Return the lines below that carry the word "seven".
BEGIN
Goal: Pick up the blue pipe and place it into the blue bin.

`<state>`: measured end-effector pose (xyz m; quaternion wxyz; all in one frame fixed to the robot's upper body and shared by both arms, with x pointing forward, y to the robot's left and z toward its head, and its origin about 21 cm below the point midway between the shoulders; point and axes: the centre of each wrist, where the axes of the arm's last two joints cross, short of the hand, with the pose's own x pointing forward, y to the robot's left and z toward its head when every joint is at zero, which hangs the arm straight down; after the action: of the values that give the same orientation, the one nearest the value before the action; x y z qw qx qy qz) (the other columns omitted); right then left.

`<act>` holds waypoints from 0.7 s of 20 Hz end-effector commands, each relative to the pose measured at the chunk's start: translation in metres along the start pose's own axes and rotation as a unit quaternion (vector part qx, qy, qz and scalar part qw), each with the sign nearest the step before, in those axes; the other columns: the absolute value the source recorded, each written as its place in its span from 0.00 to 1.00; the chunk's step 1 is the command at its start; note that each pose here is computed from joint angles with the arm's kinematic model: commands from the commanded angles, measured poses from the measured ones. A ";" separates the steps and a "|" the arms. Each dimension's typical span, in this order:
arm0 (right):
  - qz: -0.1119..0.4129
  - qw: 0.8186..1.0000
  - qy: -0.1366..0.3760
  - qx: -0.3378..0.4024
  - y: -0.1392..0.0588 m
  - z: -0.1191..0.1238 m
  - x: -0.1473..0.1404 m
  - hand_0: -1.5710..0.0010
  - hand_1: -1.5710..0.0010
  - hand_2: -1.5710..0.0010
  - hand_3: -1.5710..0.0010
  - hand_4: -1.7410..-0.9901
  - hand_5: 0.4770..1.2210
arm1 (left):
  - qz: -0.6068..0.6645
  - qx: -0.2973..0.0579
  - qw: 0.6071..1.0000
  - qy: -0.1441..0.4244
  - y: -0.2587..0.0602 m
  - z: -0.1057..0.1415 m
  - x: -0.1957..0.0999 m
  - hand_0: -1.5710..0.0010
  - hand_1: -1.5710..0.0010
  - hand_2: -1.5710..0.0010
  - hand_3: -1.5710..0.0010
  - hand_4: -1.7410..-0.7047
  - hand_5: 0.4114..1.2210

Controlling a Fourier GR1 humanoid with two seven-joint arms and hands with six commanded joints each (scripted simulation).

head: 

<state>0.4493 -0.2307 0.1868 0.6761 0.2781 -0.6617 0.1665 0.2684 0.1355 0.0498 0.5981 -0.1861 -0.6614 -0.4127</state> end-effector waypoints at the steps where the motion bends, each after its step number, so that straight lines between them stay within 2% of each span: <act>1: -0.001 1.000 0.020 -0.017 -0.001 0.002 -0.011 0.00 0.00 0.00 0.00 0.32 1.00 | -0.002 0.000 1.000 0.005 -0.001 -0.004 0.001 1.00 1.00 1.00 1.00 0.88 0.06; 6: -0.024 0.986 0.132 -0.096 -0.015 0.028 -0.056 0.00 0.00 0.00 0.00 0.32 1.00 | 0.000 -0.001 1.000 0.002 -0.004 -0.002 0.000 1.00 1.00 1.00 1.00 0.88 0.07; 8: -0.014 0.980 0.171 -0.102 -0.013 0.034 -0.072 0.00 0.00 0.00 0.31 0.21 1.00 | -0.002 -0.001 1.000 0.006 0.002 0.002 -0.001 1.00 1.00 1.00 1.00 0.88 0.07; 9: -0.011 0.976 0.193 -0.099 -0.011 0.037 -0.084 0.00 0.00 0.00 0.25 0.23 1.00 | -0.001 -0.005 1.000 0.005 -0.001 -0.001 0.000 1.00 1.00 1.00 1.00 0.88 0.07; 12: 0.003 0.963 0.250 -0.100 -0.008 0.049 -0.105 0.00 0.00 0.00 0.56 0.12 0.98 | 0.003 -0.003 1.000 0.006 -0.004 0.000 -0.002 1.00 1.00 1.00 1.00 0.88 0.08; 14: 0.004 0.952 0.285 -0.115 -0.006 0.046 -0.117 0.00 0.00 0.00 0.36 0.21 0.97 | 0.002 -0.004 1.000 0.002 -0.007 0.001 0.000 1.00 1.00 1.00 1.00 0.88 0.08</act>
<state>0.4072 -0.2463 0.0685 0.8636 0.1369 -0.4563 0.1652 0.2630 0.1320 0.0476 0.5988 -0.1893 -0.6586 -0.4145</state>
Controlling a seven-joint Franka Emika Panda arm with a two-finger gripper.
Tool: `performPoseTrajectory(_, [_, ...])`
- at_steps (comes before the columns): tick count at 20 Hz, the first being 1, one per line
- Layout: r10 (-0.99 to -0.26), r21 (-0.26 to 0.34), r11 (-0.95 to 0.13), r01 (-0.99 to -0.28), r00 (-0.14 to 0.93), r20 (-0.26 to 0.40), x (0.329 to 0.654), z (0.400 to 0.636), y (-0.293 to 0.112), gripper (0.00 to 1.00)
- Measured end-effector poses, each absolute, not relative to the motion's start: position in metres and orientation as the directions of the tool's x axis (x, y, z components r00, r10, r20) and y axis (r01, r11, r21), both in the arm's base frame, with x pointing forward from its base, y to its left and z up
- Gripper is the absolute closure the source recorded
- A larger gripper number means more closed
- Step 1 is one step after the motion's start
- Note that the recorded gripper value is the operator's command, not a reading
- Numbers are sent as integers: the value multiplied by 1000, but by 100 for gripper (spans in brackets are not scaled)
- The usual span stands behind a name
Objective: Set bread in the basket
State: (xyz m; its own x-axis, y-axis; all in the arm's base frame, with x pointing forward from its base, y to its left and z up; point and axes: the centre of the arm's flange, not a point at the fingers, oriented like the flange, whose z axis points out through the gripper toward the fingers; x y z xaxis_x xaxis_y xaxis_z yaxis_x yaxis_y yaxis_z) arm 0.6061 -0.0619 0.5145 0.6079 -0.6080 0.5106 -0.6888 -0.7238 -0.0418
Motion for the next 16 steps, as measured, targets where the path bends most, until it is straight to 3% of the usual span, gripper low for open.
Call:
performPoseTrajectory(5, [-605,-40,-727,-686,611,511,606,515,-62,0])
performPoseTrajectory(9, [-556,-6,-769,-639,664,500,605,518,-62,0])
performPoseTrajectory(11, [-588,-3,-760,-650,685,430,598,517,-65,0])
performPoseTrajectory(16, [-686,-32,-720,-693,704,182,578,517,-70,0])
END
> [ANSWER SECTION]
Controlling a Fourier GR1 humanoid with two seven-joint arms and hands with six commanded joints each (scripted simulation).
Controlling a seven-joint Franka Emika Panda arm with a two-finger gripper.

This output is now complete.